[What is being asked]
Give back the whole listing verbatim, printing none of its pictures.

[Data]
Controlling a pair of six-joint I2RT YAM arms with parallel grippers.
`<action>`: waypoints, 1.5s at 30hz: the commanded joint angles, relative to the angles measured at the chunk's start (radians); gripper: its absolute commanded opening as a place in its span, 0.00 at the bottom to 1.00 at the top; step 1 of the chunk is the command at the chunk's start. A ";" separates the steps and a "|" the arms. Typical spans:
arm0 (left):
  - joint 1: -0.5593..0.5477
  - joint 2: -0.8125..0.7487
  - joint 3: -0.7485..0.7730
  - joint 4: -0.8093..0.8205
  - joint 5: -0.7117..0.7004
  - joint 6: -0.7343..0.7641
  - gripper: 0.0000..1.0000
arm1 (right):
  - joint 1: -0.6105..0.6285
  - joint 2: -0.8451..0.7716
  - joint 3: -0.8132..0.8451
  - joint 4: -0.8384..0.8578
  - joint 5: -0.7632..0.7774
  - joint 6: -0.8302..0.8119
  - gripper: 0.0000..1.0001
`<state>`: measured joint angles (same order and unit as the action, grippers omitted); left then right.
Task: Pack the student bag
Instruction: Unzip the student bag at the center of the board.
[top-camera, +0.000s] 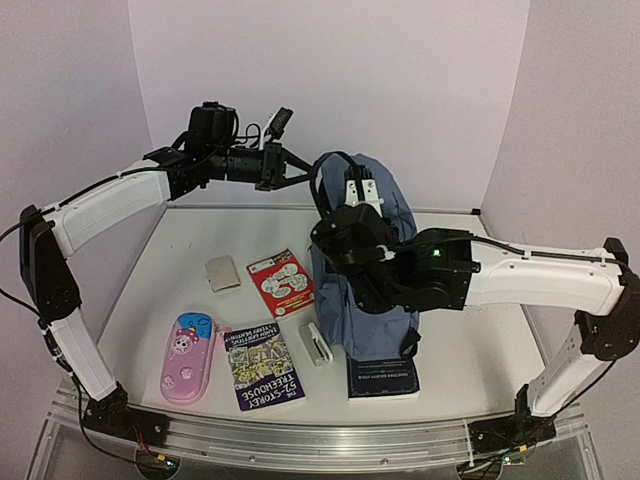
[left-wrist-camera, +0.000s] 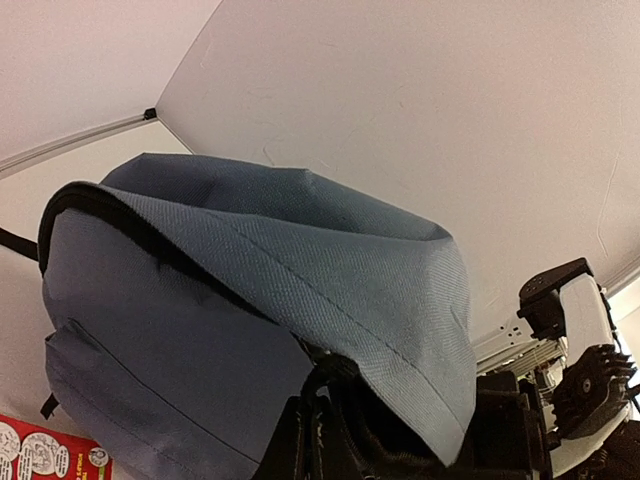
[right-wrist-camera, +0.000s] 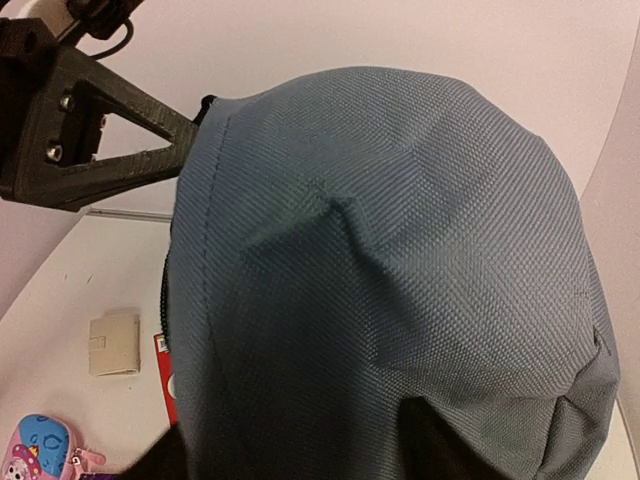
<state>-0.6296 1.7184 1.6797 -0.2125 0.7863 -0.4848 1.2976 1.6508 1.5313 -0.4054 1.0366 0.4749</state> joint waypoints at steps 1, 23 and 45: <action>-0.006 -0.064 -0.001 -0.005 -0.054 0.029 0.00 | 0.005 -0.036 0.021 -0.020 0.015 0.012 0.19; 0.130 0.193 0.207 -0.107 -0.138 -0.095 0.00 | 0.005 -0.444 -0.353 0.194 -0.281 -0.067 0.00; 0.139 0.313 -0.066 -0.027 -0.109 -0.132 0.00 | 0.005 -0.521 -0.389 0.197 -0.296 -0.066 0.00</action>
<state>-0.5137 1.9980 1.6494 -0.2781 0.6904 -0.5971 1.2945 1.1645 1.1179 -0.2345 0.7203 0.4114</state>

[Result of the exercise]
Controlling a pair of six-joint I2RT YAM arms with parallel grippers.
`<action>`: waypoints, 1.5s at 30hz: the commanded joint angles, relative to the angles measured at the chunk's start (radians); gripper: its absolute commanded opening as a place in its span, 0.00 at the bottom to 1.00 at the top; step 1 of the chunk is the command at the chunk's start. A ";" separates the steps and a "|" the arms. Typical spans:
arm0 (left):
  - joint 1: -0.5593..0.5477
  - joint 2: -0.8125..0.7487
  - joint 3: -0.7485..0.7730
  - joint 4: -0.8093..0.8205
  - joint 5: -0.7117..0.7004
  - joint 6: -0.7343..0.7641
  - gripper: 0.0000..1.0000
arm1 (right):
  - joint 1: -0.6105..0.6285
  - joint 2: -0.8451..0.7716
  - joint 3: -0.8132..0.8451
  - joint 4: -0.8384..0.8578
  - joint 5: -0.7632..0.7774
  - joint 6: -0.8302..0.8119
  - gripper: 0.0000..1.0001
`<state>`: measured joint angles (same order and unit as the action, grippers omitted); left then right.
Task: Pack the student bag
Instruction: Unzip the student bag at the center of the board.
[top-camera, +0.000s] 
[left-wrist-camera, +0.000s] 
[right-wrist-camera, +0.000s] 
<state>-0.6296 1.7184 1.6797 -0.2125 0.7863 -0.4848 1.2976 1.6508 1.5313 -0.4054 1.0366 0.4749</state> joint waypoints at steps 1, 23 and 45: <action>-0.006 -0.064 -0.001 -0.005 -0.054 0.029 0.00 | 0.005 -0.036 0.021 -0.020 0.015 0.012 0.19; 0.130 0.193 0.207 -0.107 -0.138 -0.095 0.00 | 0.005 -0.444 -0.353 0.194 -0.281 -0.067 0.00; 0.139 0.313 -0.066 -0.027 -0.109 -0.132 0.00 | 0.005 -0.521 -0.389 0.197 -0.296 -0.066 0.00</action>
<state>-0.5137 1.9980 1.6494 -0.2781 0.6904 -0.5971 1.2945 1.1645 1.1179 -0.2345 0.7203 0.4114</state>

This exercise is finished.